For instance, in Phoenix, the Suns first-round draft pick is Oliver Miller, a talented 6-9 center from Arkansas whose stock dropped precipitously after ringing in at 312 pounds at the NBA combine in June. Although he's lost a bit since -- he won't say how much -- Miller is not exactly Mr. Svelte, either.

"All anybody wants to talk about is his weight. The problem is, he can play," Westphal said. "Before our first [preseason] game people were dubious about how he looks, but on the first play of the game, he took a rebound and got out and led the break.

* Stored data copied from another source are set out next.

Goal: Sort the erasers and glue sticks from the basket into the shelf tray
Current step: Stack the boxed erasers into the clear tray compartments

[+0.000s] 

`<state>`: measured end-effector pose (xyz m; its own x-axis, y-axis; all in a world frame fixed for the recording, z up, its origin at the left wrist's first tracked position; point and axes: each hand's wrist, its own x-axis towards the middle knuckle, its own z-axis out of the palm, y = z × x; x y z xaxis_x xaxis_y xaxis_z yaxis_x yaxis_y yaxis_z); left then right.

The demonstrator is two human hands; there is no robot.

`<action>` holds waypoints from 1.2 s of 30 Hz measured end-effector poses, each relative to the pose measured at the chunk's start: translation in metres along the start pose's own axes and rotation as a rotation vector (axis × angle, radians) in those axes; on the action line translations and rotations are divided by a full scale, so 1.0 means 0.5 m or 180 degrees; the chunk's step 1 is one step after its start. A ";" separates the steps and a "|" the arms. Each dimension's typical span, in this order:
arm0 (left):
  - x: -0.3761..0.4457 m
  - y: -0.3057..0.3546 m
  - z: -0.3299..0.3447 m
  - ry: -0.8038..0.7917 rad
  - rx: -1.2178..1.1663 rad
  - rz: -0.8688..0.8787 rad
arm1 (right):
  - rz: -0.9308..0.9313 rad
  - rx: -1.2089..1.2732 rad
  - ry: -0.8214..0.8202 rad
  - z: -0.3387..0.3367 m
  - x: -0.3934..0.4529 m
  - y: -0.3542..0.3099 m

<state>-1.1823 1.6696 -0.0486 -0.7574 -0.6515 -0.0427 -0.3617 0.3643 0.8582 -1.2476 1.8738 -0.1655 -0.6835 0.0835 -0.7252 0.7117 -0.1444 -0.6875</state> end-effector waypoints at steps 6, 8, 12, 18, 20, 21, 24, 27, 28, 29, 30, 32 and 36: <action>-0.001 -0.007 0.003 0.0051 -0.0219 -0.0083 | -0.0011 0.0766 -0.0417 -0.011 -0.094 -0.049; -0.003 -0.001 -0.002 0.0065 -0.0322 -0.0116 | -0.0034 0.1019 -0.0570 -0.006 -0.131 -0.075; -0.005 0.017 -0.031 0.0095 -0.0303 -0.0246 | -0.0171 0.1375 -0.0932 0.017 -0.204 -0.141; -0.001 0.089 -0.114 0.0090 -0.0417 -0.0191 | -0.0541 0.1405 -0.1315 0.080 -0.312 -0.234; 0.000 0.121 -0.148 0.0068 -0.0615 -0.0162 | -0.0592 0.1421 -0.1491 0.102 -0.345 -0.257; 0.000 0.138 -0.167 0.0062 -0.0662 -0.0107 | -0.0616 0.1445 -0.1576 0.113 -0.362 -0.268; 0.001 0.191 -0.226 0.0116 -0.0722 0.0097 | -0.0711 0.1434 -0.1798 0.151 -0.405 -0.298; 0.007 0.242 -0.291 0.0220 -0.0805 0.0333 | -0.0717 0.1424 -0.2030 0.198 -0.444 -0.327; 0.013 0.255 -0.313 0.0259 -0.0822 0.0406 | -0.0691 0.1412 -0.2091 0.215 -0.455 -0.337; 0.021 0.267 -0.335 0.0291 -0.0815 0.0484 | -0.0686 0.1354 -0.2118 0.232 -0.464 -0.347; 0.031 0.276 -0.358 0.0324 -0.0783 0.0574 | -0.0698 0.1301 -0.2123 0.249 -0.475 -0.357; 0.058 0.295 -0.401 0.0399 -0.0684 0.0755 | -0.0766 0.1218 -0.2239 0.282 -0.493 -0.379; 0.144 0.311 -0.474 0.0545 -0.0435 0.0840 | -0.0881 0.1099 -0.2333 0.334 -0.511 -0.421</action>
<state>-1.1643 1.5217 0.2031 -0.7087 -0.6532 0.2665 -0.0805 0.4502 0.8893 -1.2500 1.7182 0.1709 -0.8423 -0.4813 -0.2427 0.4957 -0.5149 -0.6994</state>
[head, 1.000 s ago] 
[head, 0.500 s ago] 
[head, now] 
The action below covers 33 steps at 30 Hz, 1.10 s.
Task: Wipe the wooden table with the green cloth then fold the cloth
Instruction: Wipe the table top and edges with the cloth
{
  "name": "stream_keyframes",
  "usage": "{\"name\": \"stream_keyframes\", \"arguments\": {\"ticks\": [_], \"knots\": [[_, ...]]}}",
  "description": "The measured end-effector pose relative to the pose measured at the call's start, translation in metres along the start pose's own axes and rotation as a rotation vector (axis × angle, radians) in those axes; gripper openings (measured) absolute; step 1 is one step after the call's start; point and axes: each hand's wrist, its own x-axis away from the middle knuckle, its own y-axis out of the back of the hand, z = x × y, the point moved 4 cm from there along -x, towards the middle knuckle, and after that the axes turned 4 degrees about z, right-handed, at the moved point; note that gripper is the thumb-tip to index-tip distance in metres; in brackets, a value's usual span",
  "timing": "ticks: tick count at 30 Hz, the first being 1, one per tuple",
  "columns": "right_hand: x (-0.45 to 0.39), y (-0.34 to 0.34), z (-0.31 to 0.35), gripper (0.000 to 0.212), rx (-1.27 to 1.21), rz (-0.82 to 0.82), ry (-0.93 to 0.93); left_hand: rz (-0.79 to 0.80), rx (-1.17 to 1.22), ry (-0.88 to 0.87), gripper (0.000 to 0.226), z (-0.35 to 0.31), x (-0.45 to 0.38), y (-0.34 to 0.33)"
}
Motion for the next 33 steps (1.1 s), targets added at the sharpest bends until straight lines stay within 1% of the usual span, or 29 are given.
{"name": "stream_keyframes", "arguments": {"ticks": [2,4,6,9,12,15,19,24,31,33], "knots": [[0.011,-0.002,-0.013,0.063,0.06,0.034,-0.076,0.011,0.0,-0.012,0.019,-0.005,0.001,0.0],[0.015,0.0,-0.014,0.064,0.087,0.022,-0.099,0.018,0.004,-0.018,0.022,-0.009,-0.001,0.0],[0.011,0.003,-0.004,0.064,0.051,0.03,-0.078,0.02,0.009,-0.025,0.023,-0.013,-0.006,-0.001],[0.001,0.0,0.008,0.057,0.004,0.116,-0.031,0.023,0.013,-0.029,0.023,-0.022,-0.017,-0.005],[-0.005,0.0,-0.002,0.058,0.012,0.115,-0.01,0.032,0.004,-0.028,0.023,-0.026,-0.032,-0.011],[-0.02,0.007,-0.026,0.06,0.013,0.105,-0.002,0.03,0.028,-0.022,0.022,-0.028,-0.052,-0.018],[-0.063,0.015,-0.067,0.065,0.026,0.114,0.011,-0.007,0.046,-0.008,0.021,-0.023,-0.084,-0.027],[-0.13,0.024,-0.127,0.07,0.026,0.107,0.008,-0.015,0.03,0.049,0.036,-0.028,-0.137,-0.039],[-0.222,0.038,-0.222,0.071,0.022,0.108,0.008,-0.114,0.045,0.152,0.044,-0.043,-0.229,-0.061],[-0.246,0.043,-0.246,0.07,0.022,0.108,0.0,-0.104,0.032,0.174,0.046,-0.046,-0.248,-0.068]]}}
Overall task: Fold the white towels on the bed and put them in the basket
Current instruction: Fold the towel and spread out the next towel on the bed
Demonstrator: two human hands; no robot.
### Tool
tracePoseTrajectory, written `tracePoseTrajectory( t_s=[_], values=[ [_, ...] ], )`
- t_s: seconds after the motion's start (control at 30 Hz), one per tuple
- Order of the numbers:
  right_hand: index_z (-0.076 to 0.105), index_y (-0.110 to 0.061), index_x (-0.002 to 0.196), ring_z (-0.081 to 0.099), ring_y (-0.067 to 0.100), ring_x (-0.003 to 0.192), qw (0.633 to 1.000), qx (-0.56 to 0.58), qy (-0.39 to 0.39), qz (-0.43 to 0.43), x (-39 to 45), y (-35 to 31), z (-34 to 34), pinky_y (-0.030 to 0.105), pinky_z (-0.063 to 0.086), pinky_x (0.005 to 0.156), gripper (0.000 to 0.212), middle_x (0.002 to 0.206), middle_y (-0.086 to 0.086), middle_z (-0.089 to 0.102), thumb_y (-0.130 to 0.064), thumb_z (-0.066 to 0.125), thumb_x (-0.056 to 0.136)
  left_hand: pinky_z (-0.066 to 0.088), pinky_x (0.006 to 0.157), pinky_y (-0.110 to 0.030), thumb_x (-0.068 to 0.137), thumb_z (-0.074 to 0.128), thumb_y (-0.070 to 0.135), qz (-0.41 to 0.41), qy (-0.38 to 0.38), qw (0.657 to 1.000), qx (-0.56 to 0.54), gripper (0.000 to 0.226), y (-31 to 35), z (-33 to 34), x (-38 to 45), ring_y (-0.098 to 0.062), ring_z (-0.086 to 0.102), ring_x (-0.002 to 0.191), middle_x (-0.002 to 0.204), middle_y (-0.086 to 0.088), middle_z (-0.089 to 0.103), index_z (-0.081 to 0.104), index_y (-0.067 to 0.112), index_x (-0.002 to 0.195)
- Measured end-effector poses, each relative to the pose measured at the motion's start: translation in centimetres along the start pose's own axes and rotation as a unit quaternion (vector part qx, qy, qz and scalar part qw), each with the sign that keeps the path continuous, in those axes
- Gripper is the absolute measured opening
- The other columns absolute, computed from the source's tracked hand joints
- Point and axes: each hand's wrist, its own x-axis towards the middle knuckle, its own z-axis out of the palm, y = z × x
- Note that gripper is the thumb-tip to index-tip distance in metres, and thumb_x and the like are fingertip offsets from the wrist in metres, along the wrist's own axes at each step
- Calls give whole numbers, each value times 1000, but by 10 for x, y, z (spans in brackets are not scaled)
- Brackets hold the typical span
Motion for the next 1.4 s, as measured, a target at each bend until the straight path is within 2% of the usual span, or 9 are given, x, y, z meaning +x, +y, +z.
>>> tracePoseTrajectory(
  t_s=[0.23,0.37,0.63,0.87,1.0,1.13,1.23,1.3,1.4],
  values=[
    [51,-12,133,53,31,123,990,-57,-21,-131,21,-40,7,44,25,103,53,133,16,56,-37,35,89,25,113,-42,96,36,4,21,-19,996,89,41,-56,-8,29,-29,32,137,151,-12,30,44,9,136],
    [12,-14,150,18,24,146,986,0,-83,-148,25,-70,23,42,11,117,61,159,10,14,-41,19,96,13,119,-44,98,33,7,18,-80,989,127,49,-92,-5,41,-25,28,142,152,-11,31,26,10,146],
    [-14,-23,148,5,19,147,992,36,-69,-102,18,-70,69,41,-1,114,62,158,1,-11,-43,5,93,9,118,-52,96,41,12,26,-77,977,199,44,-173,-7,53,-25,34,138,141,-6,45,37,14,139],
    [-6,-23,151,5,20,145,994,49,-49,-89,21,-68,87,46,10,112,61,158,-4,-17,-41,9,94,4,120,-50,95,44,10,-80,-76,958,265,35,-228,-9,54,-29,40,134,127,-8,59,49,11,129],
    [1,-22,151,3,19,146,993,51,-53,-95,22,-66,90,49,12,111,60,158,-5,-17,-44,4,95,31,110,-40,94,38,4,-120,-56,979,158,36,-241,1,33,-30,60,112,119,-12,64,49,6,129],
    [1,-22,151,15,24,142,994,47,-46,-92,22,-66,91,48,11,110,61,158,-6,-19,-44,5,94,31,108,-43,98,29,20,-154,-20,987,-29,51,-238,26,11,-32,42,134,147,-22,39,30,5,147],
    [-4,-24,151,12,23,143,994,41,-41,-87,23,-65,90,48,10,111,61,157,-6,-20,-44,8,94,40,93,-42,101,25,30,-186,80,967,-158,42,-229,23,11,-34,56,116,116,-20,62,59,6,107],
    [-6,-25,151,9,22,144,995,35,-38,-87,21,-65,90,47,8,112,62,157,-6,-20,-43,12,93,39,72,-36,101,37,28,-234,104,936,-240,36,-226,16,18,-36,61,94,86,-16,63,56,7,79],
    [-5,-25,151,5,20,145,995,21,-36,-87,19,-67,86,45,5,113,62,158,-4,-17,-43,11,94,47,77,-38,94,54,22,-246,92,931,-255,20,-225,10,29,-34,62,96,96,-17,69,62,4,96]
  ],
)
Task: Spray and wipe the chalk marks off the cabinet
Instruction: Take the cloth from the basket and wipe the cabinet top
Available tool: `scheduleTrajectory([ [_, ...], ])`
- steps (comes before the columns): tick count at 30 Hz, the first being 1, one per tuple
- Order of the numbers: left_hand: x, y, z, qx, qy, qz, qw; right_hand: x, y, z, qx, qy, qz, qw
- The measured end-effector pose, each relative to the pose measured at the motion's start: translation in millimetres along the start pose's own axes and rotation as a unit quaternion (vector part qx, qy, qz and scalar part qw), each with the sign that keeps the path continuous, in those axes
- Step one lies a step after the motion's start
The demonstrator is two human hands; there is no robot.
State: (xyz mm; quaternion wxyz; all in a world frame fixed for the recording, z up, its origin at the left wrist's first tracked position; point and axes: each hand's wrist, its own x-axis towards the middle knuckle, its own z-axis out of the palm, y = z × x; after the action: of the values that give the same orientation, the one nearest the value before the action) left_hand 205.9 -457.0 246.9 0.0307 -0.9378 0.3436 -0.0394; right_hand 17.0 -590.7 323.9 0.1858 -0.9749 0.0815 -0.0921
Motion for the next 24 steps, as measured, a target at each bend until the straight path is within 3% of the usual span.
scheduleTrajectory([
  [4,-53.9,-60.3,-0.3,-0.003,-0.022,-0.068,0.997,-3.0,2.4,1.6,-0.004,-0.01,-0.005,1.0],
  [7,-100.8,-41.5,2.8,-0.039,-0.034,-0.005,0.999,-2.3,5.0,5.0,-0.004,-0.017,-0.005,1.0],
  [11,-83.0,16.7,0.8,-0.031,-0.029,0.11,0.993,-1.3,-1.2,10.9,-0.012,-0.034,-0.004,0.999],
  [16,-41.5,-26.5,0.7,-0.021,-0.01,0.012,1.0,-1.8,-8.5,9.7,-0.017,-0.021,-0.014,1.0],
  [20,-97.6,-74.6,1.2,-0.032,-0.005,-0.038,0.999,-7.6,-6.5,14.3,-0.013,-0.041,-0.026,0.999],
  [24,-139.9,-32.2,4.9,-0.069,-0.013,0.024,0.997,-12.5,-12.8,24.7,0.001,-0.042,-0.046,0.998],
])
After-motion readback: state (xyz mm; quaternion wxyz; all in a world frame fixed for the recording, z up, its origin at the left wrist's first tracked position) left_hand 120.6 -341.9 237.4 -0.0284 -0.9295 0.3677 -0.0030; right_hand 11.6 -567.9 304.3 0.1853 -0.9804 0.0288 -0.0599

I'm not saying he wouldn't be a better player if he lost some weight, but to focus on his weight would be a disservice to him."

It really all depends on the player. In Orlando, No. 1 choice O'Neal is only too happy to report he's been lifting weights and has bulked up to a lifetime high 302 pounds, and nobody's suggesting he would look better with a 32-inch waistline. Teammate Dennis Scott, meanwhile, probably will spend his career fighting the calorie cap. Like the Clippers' Williams, excess weight is suspected to be partially responsible for career-threatening knee problems.

In the "it happens every year" category is Benoit Benjamin of the Seattle SuperSonics, whose notoriously lackadaisical approach to training camp has irked more than a handful of coaches in his seven seasons. Taking Benjamin's history into account, Sonics coach Karl believes his overweight big man is coming along fine.

"Ben's the only guy [on the Sonics] that's a little bit behind, but from what people have told me, he's as far [in shape] as he's ever been at this point in the year."